Your response should be the lines from the one containing "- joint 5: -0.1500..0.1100" through the end of the material, copied exactly and with nothing added.

►

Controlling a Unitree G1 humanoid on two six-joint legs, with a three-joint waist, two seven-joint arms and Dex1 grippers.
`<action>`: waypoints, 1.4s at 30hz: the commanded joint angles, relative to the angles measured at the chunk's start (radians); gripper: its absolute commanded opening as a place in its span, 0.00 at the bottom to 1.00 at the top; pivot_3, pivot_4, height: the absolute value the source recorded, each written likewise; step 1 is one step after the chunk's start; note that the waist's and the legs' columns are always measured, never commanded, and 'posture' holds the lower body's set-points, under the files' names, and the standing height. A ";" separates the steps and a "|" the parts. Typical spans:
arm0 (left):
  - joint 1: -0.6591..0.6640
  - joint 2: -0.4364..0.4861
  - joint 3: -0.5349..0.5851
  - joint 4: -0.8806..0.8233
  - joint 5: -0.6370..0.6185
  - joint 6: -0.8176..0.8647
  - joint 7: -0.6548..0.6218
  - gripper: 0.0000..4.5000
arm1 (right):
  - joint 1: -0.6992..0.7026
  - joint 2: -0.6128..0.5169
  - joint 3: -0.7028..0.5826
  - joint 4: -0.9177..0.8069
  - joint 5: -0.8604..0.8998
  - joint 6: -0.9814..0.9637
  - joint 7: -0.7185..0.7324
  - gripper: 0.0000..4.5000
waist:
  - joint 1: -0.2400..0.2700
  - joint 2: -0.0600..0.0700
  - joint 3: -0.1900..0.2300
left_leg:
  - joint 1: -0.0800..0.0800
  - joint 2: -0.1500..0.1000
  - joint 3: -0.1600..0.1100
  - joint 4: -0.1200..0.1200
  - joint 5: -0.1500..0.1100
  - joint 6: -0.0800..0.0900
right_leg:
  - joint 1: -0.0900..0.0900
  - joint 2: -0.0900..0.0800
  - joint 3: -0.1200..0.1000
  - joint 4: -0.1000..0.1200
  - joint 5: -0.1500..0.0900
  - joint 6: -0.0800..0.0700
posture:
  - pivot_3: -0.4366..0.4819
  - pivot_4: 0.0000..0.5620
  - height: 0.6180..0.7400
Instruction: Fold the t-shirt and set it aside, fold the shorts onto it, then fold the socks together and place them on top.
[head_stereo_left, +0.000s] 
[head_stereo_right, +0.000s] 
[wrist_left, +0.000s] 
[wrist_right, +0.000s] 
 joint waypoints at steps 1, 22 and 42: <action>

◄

§ **OUTPUT OF THE TASK**
  - joint 5: -0.1500..0.1100
  - joint 6: -0.0800..0.0900
right_leg:
  - joint 1: -0.0900..0.0900
  - joint 2: -0.0900..0.0800
  - joint 3: -0.1200..0.1000
  - joint 4: -0.1000..0.1200
  - joint 5: -0.1500..0.0900
  - joint 6: -0.0800..0.0700
posture:
  - pivot_3: -0.4366..0.4819
  - pivot_4: 0.0000..0.5620
  - height: 0.6180..0.7400
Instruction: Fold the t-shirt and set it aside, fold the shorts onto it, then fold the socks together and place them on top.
[head_stereo_left, +0.000s] 
[head_stereo_right, +0.000s] 
[wrist_left, +0.000s] 
[wrist_right, +0.000s] 
 joint waypoints at steps 1, 22 and 42: <action>

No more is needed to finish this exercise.